Afet İnan’ın yalancısıyım. “Atatürk hakkında hatıralar ve belgeler”de anlatır:
M. Kemal Paşa 14 Nisan 1919 akşamı Sadrazam Damat Ferit’in Nişantaşı’ndaki konağında akşam yemeğindedir. Yemekten sonra Sadrazam,
Bir harita getirtsek de Müfettiş Paşa onun üzerinde bana izahat verse, der.

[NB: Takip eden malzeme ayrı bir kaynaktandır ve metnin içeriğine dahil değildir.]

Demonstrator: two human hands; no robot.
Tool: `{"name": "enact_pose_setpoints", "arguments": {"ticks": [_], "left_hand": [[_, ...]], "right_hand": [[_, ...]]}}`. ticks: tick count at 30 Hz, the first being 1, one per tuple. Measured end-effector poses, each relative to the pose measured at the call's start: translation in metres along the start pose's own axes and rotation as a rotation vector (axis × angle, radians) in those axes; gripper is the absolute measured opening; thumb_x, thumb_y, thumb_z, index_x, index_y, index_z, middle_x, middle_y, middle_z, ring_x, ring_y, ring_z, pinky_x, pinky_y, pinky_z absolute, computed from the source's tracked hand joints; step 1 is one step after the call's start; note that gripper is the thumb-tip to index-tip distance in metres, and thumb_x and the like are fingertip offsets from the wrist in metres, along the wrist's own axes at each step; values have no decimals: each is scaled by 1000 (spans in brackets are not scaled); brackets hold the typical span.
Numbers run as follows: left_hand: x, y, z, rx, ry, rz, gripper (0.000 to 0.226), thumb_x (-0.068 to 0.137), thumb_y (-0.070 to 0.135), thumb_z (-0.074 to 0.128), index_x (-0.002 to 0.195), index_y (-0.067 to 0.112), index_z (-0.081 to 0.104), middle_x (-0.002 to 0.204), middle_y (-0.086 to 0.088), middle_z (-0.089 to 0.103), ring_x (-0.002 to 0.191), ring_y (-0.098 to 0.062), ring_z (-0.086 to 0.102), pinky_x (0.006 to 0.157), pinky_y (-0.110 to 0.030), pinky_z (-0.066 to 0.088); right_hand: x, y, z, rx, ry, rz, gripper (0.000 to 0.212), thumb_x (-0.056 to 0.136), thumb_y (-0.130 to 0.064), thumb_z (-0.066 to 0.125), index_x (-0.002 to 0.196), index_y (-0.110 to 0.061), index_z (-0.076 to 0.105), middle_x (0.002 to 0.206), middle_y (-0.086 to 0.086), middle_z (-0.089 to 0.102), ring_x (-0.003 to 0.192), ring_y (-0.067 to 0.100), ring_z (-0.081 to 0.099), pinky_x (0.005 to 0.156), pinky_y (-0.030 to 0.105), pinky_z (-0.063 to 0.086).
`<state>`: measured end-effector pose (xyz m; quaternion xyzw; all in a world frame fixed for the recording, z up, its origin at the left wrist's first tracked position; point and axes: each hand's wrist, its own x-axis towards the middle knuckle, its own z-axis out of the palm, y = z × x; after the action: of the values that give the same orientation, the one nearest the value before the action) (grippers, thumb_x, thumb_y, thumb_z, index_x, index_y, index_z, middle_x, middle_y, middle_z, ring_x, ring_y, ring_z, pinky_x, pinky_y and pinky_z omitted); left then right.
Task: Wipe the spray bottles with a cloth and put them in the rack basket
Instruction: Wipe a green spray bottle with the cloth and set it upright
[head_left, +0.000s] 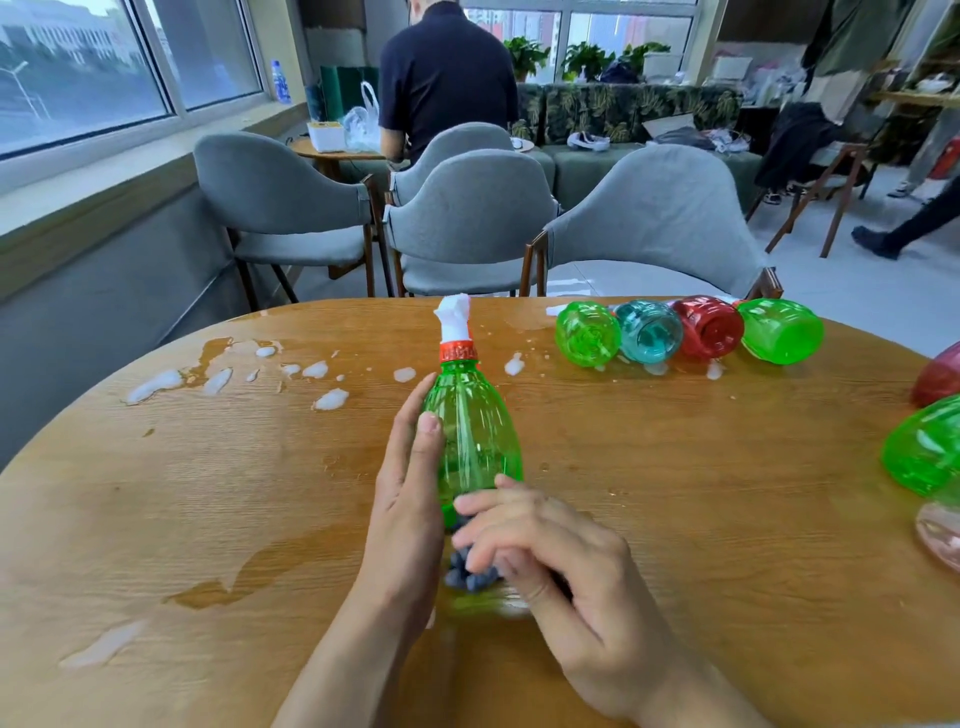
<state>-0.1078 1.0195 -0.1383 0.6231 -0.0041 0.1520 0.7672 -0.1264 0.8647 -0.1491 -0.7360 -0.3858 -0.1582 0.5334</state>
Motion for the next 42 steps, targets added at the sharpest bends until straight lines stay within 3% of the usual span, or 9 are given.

Harita masaya serilir. Damat Ferit sorar:
Samsun havalisinde ne yapacaksınız?
Afet İnan arada şu açıklamayı yapıyor: “... Samsun havalisinde yapılmak istenen iş, o havali Türklerinin başlattıkları gerillayı bastırmaktır...”
M. Kemal’in “müfettiş”liği savaşın başından beri İttihatçılar’ın Hıristiyanlara karşı sürdürmekte olduğu çete savaşlarının bastırılması içindir.

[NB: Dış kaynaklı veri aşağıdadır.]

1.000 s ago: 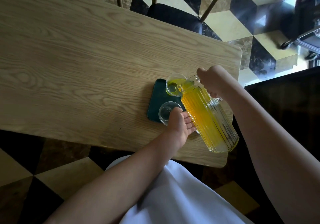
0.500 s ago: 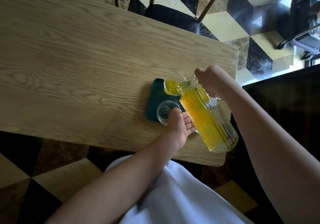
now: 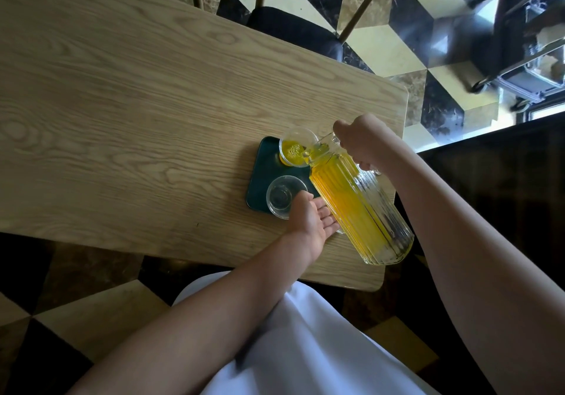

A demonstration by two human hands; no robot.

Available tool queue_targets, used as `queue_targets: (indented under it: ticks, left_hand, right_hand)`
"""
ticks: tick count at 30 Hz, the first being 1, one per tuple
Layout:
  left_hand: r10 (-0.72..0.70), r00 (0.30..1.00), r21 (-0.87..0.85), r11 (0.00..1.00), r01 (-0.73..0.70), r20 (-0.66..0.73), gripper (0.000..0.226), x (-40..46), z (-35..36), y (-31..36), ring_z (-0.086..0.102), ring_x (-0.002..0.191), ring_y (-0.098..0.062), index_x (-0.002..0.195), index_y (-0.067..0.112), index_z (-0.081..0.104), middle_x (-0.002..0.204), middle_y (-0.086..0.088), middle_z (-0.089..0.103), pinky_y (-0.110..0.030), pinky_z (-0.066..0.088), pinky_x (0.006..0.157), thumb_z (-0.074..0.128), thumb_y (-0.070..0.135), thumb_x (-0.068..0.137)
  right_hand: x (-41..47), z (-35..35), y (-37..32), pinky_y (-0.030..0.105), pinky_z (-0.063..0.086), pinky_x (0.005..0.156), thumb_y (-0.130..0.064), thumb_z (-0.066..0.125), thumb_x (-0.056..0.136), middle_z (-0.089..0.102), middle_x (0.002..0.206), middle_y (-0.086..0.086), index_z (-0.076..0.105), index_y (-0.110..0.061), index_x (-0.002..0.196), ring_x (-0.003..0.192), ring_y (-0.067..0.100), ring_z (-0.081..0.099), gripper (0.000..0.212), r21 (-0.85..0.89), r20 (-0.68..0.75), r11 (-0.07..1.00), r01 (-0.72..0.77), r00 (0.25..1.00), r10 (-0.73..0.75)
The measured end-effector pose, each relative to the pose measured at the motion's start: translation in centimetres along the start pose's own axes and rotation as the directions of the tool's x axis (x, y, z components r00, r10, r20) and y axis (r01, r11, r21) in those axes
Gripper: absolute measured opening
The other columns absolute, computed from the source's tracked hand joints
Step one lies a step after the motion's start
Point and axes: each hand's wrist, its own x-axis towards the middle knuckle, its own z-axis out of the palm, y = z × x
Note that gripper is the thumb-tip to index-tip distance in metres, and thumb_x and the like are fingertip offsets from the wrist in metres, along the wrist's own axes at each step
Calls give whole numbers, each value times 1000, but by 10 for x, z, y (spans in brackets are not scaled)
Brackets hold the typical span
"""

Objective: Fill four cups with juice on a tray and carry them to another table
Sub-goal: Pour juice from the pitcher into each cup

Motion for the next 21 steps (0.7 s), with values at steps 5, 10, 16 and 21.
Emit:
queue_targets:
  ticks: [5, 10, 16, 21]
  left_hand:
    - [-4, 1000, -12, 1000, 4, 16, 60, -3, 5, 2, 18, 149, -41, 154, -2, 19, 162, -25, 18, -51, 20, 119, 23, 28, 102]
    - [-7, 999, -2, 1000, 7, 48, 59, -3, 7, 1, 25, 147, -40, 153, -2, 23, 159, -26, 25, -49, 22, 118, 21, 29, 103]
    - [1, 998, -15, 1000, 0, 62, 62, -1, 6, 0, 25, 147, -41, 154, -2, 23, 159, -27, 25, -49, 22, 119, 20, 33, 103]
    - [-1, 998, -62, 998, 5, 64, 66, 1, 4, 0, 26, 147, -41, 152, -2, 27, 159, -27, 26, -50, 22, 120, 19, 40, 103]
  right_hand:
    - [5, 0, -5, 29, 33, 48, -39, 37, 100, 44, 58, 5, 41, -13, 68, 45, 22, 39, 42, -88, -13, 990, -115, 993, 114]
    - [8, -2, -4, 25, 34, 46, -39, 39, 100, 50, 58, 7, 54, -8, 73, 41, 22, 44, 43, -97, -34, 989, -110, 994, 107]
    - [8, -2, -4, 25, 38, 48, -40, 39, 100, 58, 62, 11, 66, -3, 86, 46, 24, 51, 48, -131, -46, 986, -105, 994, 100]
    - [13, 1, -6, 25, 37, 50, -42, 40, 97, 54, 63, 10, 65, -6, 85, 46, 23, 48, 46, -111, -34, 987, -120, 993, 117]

19 Mayıs 1919’dan önce bu memlekette “kurtuluş” niyetiyle başlatılan bir şeyler varmış demek ki! Eğer öyleyse, bu tarihî hatayı düzeltmek gerekmez mi? Yoksa daha önceki “kahramanlık”lar yok sayılmış olur. Çanakkale’de, Ermeni Temizliği’nde, Sarıkamış Macerası’nda büyük “emek”leri geçen Enver ve Talat “paşa”ların hakkı yenmiş olur.

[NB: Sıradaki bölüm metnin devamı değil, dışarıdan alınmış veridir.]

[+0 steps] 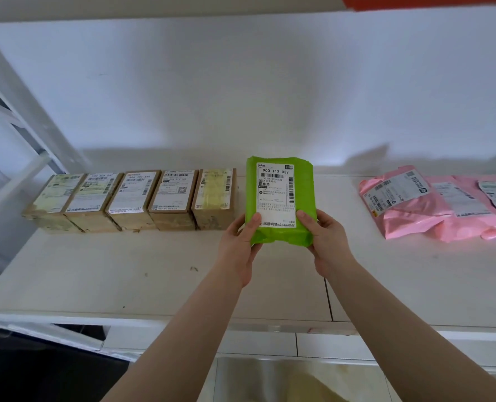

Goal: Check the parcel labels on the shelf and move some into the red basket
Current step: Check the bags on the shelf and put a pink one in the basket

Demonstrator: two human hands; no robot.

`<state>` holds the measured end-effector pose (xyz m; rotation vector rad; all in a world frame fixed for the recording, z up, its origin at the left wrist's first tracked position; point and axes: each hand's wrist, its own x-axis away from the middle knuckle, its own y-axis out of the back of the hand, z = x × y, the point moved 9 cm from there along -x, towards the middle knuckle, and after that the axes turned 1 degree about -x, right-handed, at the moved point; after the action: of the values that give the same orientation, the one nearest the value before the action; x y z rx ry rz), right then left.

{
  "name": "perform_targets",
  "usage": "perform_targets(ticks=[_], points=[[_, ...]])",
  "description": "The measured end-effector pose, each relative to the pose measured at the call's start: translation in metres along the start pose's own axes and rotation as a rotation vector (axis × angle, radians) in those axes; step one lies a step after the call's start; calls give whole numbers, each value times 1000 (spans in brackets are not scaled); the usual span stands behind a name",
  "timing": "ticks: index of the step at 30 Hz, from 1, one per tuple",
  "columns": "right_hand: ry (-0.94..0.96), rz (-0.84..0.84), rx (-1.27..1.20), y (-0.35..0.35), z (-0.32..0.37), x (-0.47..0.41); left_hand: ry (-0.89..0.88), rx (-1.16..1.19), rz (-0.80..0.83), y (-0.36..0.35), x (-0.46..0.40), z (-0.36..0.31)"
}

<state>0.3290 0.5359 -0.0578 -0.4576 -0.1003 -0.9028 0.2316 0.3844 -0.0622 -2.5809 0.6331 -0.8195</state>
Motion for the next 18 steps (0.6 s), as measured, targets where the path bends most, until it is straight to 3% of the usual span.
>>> perform_targets(ticks=[3, 7, 12, 18], points=[[-66, -42, -6, -2, -8, -11, 27, 21, 1, -1, -6, 4], [-125, -70, -18, -11, -20, -23, 52, 17, -120, 9, -18, 11], [-137, -82, 10, -22, -27, -38, 73, -175, -270, 29, -35, 15], [-114, -69, 86, -26, -35, -48, 87, -181, -318, 41, -46, 16]])
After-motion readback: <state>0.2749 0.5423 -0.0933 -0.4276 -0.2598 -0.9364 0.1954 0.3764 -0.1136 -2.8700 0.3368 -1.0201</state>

“İttihatçı zihniyet” inşasının dünyanın gördüğü en büyük “toplum mühendisliği” eseridir. Gençliğin “ilelebet muhafaza ve müdafaa” etmeye mecbur olduğu şey işte bu eserdir. “Eser”in yıkılmaması için Cumhuriyet ile yenilenen İttihatçı zihniyetten “şüphe” edilmemesi şarttır. Mesela, “Kurtuluş Savaşı”nı kim ve ne zaman başlattı? Doğru şıkkı işaretleyin:
a) “23 Ocak 1913’te Harbiye Nâzırı Nâzım Paşa’nın öldürülmesi ile Enver,
b) 19 Mayıs 1919’da Bandırma vapuruyla Samsun’a çıkan M. Kemal.
Hiç “şüphe”siz “b” şıkkı”!
TEK ADAM’LAR ÜLKESİ
Cumhuriyet “Ulu Önder’li, tek dinli, tek dilli”dir.
Saltanat “Ulu Hakan’lı, çok dinli, çok dilli”dir.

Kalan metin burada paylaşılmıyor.